The answer must reproduce the listing exactly, with every picture left out.

(INFORMATION SUPPLIED Opens)

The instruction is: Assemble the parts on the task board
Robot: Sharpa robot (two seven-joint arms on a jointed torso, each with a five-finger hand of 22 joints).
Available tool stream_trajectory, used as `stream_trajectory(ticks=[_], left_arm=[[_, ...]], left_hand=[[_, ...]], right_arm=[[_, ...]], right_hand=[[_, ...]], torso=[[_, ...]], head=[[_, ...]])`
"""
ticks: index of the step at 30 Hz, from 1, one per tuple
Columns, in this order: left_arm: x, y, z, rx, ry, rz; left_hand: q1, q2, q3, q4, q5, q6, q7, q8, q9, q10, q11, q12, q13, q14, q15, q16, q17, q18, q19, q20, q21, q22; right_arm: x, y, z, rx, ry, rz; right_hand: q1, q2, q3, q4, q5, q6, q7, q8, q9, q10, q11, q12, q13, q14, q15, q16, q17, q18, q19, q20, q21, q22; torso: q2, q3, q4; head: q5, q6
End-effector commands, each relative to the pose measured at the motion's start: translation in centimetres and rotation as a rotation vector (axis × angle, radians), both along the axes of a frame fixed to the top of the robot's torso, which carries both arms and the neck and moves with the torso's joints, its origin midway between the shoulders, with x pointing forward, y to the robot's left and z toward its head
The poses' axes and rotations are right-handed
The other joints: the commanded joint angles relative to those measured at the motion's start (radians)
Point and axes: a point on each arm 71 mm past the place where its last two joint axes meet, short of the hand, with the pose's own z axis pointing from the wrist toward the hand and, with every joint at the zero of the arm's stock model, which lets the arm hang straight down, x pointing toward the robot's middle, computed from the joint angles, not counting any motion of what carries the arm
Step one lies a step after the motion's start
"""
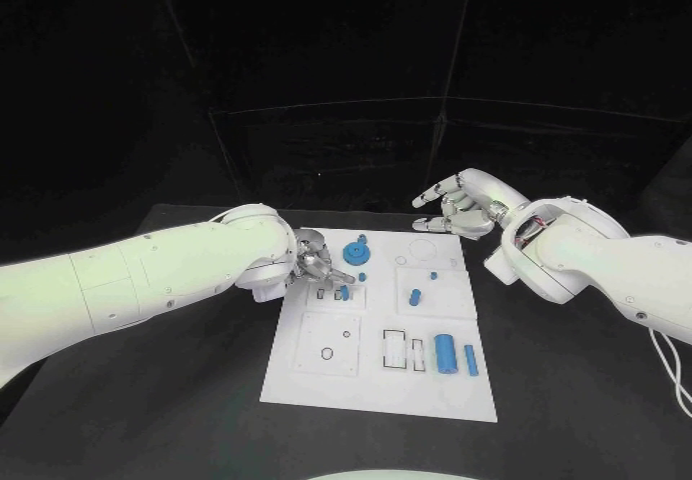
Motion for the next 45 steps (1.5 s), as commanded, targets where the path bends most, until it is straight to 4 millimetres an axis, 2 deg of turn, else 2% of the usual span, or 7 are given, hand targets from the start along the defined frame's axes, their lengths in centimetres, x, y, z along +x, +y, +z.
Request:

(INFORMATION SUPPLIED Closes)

> [EXERCISE OUTPUT]:
The instruction is: Assemble the parts on the task board
Robot: Sharpa robot (two seven-joint arms on a jointed torso, each with a five-finger hand of 22 joints).
Available tool stream_trajectory, used as `stream_trajectory(ticks=[_], left_arm=[[_, ...]], left_hand=[[_, ...]], right_arm=[[_, ...]], right_hand=[[_, ...]], torso=[[_, ...]], head=[[_, ...]])`
"""
ticks: index of the step at 30 Hz, from 1, one per tuple
Columns, in this order: left_arm: x, y, z, rx, ry, rz; left_hand: q1, q2, q3, q4, q5, q6, q7, q8, q9, q10, q11, q12, q13, q14, q15, q16, q17, q18, q19, q20, q21, q22; right_arm: x, y, z, rx, ry, rz; right_hand: q1, q2, q3, q4, q5, q6, q7, q8, q9, q10, q11, q12, q13, q14, q15, q16, q17, q18, q19, q20, q21, q22; torso: q2, q3, q4; head: q5, q6
End-effector commands, each relative to the pose measured at the motion's start: translation in centimetres and rotation as a rotation vector (axis × angle, radians), both along the axes of a frame fixed to the top of the robot's torso, which carries both arms and the neck and moves with the torso's joints, its origin midway between the shoulders, with x pointing forward, y to the robot's left and z toward its head
The poses' axes and rotations are right-handed
The other joints: the commanded joint angles relative to those measured at the motion's start (radians)
Point and axes: a point on each arm 71 mm past the place where its last two joint axes meet, short of the hand, with the pose's own z axis pointing from the wrist toward the hand and, with every joint at the zero of the arm's stock model, which lets the arm hang straight down, x pointing toward the robot's middle, computed from the joint angles, not counting any motion of what carries the arm
Step one lies a step after the motion's start
"""
Motion for the next 45 steps (1.5 s), as commanded, targets where the path bends most, until it is straight to 4 millimetres an axis, 2 deg of turn, else 2% of the usual span, or 7 are given, hand targets from the start along the defined frame's axes, their lengths in centimetres, x, y, z along +x, +y, +z.
Request:

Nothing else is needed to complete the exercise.